▶ Problem to work on
Find how many lines of the listing include the string "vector", and report only that figure.

▶ Provided data
[Start of Attachment]

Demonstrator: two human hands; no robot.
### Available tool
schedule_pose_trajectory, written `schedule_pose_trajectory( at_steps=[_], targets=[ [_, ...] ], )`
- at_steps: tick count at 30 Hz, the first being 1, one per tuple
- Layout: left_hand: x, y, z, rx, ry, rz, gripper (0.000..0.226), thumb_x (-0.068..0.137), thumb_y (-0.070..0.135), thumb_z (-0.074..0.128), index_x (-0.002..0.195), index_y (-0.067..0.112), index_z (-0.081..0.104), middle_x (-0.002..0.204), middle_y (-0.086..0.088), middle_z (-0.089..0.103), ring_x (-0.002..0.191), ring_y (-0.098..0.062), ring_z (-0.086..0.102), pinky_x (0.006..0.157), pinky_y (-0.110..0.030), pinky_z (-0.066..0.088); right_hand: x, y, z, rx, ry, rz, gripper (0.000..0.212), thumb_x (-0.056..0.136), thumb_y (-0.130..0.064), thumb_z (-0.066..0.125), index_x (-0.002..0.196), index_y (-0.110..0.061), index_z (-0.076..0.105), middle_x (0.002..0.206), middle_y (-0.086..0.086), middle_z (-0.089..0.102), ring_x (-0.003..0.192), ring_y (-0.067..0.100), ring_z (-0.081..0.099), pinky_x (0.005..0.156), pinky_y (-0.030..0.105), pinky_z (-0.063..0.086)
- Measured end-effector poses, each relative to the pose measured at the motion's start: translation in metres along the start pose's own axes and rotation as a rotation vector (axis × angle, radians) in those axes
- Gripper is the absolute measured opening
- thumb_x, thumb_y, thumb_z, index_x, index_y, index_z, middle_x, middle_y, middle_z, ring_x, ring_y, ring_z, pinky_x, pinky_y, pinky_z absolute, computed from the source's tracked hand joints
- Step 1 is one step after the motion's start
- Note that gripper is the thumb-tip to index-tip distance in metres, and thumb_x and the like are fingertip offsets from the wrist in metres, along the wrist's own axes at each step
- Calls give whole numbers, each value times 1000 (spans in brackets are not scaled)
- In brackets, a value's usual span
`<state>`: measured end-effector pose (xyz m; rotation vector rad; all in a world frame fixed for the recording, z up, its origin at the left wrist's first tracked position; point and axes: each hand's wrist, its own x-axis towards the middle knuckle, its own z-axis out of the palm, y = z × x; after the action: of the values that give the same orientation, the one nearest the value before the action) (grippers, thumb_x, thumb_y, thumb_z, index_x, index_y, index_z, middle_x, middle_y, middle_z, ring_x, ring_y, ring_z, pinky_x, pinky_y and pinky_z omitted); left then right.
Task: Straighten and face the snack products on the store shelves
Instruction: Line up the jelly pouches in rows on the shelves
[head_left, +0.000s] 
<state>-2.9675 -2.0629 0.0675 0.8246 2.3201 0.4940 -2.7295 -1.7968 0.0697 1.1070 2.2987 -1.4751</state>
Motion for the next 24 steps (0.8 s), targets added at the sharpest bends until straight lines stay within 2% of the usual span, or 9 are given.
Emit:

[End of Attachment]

▶ Exercise answer
2